Power layer definitions can be displayed in the BAE layout system. Use the following commands to set the color for power layer 1 to dark blue:

Change Colors

Power 1

Move to Desired Color, dark blue

Exit

On the display of drilled pin definitions there is a distinction whether the pin is connected to a power layer or not. Power layer connections are displayed as circle outlines; isolations, i.e., drills which are not to be connected to any power layer, are displayed as filled circles.

The layer selection menus of the Add Active Copper function from the Areas menu allow for the selection of power layers. Power planes or isolated areas (net name -) can be placed on power layers to perform split power plane editing, i.e., to define more than one signal on a single power layer. Power planes are displayed with their outlines which will later be interpreted as isolation line by the CAM Processor (see also chapter 4.7.6 of this manual).
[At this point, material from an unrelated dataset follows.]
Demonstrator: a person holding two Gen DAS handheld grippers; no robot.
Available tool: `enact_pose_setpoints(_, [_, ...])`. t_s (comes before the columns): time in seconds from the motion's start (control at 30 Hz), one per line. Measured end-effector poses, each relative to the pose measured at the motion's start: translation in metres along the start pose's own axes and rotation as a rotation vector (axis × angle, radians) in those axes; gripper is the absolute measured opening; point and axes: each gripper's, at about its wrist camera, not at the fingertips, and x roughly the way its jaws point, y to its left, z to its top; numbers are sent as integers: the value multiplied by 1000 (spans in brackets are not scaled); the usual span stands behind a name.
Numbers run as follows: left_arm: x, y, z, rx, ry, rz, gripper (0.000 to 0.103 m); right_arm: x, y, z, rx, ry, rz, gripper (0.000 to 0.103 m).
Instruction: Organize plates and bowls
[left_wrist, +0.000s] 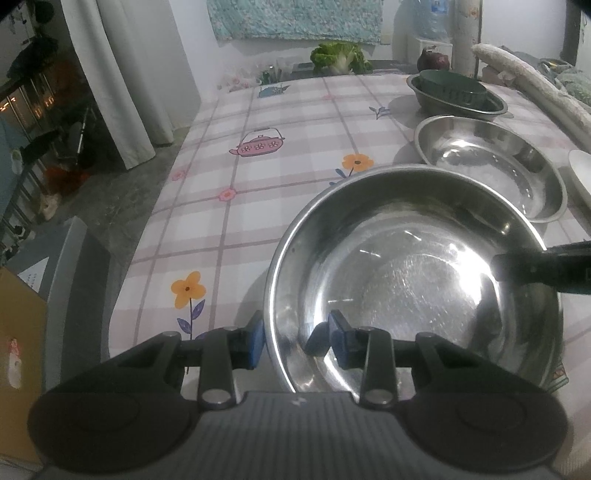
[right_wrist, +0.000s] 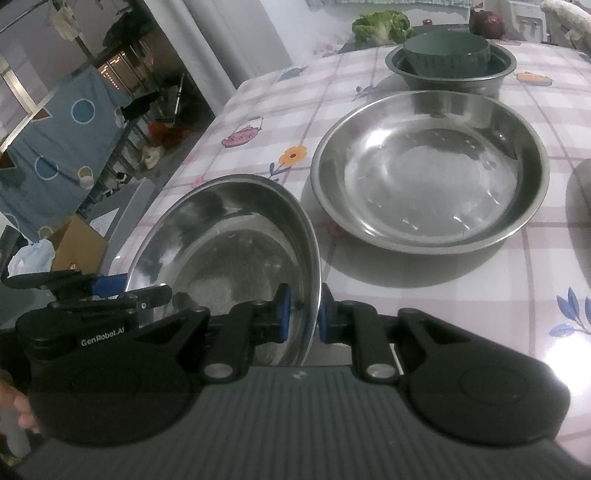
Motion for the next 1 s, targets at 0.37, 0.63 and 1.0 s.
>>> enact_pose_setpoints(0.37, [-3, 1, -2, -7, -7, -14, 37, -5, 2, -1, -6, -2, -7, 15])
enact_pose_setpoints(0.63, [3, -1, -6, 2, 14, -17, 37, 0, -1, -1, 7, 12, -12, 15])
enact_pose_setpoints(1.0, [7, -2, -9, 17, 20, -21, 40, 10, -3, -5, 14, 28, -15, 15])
There is a restriction that no power plane can overlap any other power plane partially since this would cause an ambiguity in the power plane tree detection algorithms. Partial power plane overlaps will cause the design rule check to issue power layer errors; the number of power plane errors detected by the DRC is shown with the Power Layer Errors entry of the Report Utilities function. Power planes completely enclosed by other power planes are allowed; the power plane tree detection will always match the "innermost" power plane for connecting.

The layer selection menus of the Add Text function from the Text, Drill menu allow for the selection of power layers. Text can be placed on power layers to add documentary information to the power layers. When placing text on power layers, the design rule check will perform distance checking against the All Layers and Middle Layers signal layers. Power layer text is visible on the PCB only if the corresponding power layer is configured as board outside layer (i.e., as either solder side or component side layer). Usually power layers are defined as board inside layers of a multilayer design. Text placed on power layers can serve as control information (e.g., for the layout designer or as plot or film archive information).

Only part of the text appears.